**Aim of the task:**
Your task is to write out the lines from the line containing "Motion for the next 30" through the last line of the material, exactly.

##########

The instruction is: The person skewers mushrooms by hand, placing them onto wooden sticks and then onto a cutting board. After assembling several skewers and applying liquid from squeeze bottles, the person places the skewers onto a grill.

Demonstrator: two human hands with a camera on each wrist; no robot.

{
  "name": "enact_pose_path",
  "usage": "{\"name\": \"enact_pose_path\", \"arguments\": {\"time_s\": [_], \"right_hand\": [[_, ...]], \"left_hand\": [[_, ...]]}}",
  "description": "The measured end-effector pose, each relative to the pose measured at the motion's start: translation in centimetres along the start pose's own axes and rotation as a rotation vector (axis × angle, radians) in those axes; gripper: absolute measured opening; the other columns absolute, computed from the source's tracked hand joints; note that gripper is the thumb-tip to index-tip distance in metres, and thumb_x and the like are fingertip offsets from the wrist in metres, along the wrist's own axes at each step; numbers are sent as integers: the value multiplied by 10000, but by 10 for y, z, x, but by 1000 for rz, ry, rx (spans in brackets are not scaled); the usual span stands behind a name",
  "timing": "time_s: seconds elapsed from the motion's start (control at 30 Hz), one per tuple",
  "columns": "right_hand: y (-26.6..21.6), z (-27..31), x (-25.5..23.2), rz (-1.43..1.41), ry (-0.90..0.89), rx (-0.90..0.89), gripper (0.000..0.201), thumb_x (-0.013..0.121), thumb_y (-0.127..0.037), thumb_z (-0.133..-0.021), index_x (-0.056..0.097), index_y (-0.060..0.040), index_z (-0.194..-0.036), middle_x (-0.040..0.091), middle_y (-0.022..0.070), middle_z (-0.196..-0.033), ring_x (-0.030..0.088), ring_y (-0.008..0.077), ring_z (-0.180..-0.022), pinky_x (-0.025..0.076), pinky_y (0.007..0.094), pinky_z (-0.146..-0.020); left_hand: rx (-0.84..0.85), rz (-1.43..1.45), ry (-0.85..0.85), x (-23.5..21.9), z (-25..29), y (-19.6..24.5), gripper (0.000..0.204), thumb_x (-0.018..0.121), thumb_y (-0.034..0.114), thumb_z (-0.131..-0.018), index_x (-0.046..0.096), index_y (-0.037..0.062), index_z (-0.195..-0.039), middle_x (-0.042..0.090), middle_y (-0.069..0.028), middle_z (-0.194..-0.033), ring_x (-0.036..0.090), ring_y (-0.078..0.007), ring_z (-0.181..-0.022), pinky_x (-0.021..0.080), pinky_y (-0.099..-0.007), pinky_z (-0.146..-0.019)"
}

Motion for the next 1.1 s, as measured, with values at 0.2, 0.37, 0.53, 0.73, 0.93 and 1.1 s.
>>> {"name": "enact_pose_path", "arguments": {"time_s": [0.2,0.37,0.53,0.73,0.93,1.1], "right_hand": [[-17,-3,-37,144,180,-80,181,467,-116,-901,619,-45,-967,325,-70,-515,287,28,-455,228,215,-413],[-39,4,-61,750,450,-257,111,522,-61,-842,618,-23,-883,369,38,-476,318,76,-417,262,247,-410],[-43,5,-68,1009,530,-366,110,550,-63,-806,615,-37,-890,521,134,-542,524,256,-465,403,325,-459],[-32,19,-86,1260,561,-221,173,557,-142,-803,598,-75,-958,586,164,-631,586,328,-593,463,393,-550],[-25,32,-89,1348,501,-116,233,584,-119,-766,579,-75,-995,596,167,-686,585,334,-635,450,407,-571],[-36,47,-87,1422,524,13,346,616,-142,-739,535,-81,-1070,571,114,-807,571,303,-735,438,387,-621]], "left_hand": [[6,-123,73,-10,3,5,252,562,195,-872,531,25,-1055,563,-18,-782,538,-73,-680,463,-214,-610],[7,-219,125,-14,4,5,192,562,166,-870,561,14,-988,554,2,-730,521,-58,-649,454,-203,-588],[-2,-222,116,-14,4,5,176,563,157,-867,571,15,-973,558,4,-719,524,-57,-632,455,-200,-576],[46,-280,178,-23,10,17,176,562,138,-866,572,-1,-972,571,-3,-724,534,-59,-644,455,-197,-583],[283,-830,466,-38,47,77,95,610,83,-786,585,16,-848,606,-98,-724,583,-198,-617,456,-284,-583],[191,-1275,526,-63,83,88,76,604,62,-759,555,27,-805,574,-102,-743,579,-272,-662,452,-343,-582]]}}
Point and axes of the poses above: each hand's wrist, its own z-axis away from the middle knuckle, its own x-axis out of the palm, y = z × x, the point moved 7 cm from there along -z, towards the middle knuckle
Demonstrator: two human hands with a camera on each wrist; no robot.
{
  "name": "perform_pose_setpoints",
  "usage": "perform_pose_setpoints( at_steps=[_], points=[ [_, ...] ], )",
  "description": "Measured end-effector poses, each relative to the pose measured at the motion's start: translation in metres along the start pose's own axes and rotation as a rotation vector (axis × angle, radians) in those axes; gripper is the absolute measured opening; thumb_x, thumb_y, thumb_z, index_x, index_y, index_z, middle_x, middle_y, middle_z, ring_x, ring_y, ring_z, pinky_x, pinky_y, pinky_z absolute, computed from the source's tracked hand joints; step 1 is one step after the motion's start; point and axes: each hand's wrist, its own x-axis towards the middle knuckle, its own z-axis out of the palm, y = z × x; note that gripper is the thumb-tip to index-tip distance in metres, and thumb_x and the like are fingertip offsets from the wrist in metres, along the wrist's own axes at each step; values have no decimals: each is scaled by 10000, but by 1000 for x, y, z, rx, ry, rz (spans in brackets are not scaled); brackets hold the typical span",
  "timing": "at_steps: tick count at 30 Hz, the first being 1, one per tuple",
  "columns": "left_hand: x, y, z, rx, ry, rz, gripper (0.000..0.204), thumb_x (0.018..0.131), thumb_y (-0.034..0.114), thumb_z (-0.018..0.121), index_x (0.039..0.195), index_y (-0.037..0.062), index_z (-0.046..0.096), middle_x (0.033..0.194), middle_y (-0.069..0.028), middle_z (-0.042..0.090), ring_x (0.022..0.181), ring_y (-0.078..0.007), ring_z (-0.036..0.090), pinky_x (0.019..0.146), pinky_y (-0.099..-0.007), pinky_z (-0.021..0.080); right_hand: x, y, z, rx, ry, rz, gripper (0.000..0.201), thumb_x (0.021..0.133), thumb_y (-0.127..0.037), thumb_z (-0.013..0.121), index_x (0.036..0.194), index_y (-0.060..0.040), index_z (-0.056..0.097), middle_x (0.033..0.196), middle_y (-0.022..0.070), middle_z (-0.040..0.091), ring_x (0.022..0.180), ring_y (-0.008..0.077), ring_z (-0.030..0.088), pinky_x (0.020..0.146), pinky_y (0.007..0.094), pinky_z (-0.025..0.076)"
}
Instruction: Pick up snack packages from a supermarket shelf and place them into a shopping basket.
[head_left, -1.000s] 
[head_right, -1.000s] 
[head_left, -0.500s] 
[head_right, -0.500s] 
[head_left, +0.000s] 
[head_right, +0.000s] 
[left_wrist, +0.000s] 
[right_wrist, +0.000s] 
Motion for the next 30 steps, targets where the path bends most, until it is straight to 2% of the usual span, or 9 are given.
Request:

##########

**Answer to this task:**
Motion for the next 30 steps, targets where the path bends most, until it is straight to 2% of the usual span, or 9 are given.
Request:

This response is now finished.